Our travels taught me how much I cherished my spouse, how I valued other self-involved things too much, and how everything else I had busied myself with obsessive planning and drive paled and faded away. I squeezed us out with activities that separated my heart from my mind. Please forgive me. Do not take each other for granted, but enjoy and appreciate the moments. Loving God and my husband matters the most. Make the time. You have and do. I will. I face my greatest fear every day, and that fear drives me to learn to love you, God, me better and more.

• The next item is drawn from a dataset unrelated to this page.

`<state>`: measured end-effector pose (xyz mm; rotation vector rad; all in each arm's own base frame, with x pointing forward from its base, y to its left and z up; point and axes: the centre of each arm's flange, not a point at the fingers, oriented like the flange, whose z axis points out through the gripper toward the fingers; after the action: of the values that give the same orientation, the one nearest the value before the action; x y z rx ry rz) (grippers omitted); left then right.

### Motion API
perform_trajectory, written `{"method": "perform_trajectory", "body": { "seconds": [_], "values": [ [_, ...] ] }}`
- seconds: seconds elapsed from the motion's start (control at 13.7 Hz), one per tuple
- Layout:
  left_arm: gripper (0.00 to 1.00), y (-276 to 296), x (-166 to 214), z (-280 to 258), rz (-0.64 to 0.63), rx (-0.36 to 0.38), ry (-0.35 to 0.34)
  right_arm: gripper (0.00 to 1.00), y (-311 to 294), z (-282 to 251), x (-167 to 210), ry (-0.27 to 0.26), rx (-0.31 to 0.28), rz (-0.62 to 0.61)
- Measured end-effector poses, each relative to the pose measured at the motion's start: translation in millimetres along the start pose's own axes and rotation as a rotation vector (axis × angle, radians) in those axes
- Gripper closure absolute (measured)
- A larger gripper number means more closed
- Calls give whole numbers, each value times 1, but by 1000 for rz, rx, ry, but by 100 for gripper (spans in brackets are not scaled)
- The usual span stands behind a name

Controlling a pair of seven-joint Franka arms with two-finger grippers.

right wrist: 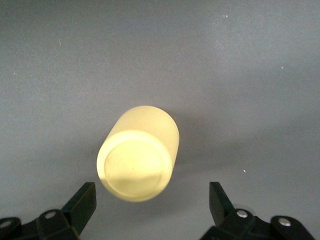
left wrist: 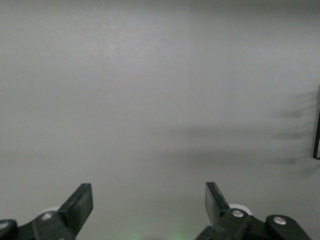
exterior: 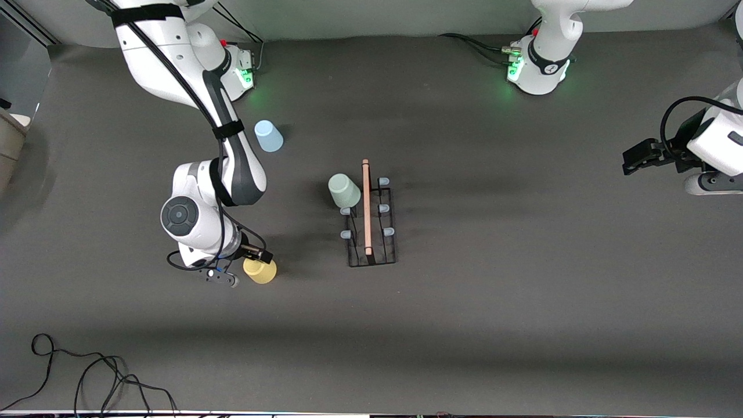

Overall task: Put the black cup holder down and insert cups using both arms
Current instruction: 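Grasp the yellow cup with the right gripper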

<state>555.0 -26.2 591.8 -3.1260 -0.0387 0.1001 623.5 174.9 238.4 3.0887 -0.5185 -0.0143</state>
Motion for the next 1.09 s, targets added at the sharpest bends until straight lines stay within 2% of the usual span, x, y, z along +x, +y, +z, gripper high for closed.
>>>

The best part of this trip was the person: My husband. I grew into us as home. How much I love you and your company, and adore you, James! "Perfect love casts out fear" because intimacy makes us home with each other, and fear steals and threatens to destroy what we have built, can build, and will build (see 1 John 4:18-19). Please forgive me, and thank you.

I cherish my spouse wherever we go, whatever we do, whoever we were, are, or will be. Trust me when I say that nothing else matters. God and family make the world go round because "Let all you do be done in love" (1 Cor. 16:14).

In this loving way, and so many other loving ways, my spouse has helped me to overcome agoraphobia. We are here with God's help. Thank you God for James!

So when you think that traveling is about seeing the sites, remember that travel is really about connecting with the person or people you love. Loved Ones make the sites worthwhile. I love you, James.

As the song for our wedding dance, You and Me, Babe.

Updated and revised 2015 July 27 Perhaps the first honest-to-myself and best post I've written yet.

Ever Together;
Together Ever Enjoying;
Together Ever Exploring;
Together Ever Growing;
Together Ever Pristine;
Together Ever In Love!


Ramage, J. (2005). Rhetoric: A user's guide. New York, NY: Longman.